### Brief
An exact copy of every entry below is required, and no picture may appear in it.

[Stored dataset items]
- - -

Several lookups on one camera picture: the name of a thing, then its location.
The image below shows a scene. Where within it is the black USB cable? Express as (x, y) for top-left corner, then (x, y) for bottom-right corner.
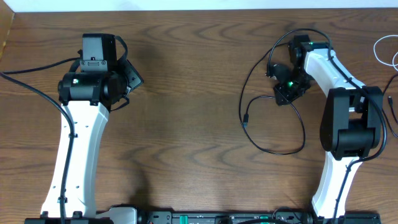
(238, 42), (307, 156)

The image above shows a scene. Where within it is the white USB cable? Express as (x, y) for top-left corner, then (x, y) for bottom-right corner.
(373, 34), (398, 72)

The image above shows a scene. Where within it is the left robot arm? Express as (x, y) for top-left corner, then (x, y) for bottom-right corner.
(25, 34), (144, 223)

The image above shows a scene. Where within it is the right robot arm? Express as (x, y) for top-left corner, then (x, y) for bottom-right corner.
(267, 35), (385, 223)

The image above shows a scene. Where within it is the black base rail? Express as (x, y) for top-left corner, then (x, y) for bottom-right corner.
(93, 202), (382, 224)

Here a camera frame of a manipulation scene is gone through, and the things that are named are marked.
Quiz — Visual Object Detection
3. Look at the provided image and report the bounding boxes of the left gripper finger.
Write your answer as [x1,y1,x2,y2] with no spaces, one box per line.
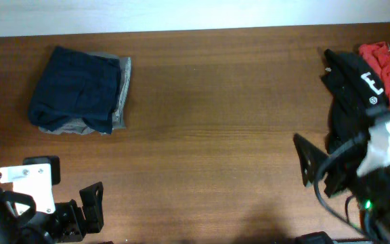
[22,155,61,186]
[79,182,104,233]

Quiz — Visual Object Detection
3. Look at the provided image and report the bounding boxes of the navy blue garment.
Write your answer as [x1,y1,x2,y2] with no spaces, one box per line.
[28,46,121,134]

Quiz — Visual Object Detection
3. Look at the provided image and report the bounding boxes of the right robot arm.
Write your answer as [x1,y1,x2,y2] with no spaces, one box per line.
[293,134,390,243]

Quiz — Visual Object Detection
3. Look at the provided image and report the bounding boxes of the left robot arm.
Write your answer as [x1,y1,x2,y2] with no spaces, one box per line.
[0,155,104,243]

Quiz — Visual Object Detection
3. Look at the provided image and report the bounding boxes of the black garment with white letter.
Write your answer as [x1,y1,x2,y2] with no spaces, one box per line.
[321,49,389,154]

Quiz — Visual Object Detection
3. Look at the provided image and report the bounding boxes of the folded grey trousers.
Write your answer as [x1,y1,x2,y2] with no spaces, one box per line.
[39,52,132,136]

- - -

### Response to the exercise
Several lookups on one camera picture: the name of a thing, then its location.
The image below shows a scene. Where within it is the black USB cable? Express as (x, y) for top-left corner, then (x, y) for bottom-right corner.
(238, 42), (307, 156)

The image above shows a scene. Where within it is the white USB cable? Express as (x, y) for top-left corner, then (x, y) for bottom-right corner.
(373, 34), (398, 72)

The image above shows a scene. Where within it is the left robot arm? Express as (x, y) for top-left corner, then (x, y) for bottom-right corner.
(25, 34), (144, 223)

The image above shows a scene. Where within it is the right robot arm? Express as (x, y) for top-left corner, then (x, y) for bottom-right corner.
(267, 35), (385, 223)

The image above shows a scene. Where within it is the black base rail? Express as (x, y) for top-left corner, then (x, y) for bottom-right corner.
(93, 202), (382, 224)

Here a camera frame of a manipulation scene is gone through, and the things that are named are marked.
Quiz — Visual Object Detection
3. Look at the provided image and report the bounding boxes of the left gripper finger.
Write your answer as [x1,y1,x2,y2] with no spaces, one box per line.
[22,155,61,186]
[79,182,104,233]

Quiz — Visual Object Detection
3. Look at the provided image and report the bounding boxes of the navy blue garment.
Write your answer as [x1,y1,x2,y2] with no spaces, one box per line.
[28,46,121,134]

Quiz — Visual Object Detection
3. Look at the provided image and report the bounding boxes of the right robot arm.
Write your answer as [x1,y1,x2,y2] with no spaces, one box per line.
[293,134,390,243]

Quiz — Visual Object Detection
3. Look at the provided image and report the bounding boxes of the left robot arm.
Write your answer as [x1,y1,x2,y2] with no spaces, one box per line.
[0,155,104,243]

Quiz — Visual Object Detection
3. Look at the provided image and report the bounding boxes of the black garment with white letter.
Write your answer as [x1,y1,x2,y2] with no spaces, one box per line.
[321,49,389,154]

Quiz — Visual Object Detection
3. Look at the provided image and report the bounding boxes of the folded grey trousers.
Write your answer as [x1,y1,x2,y2] with no spaces, one box per line.
[39,52,132,136]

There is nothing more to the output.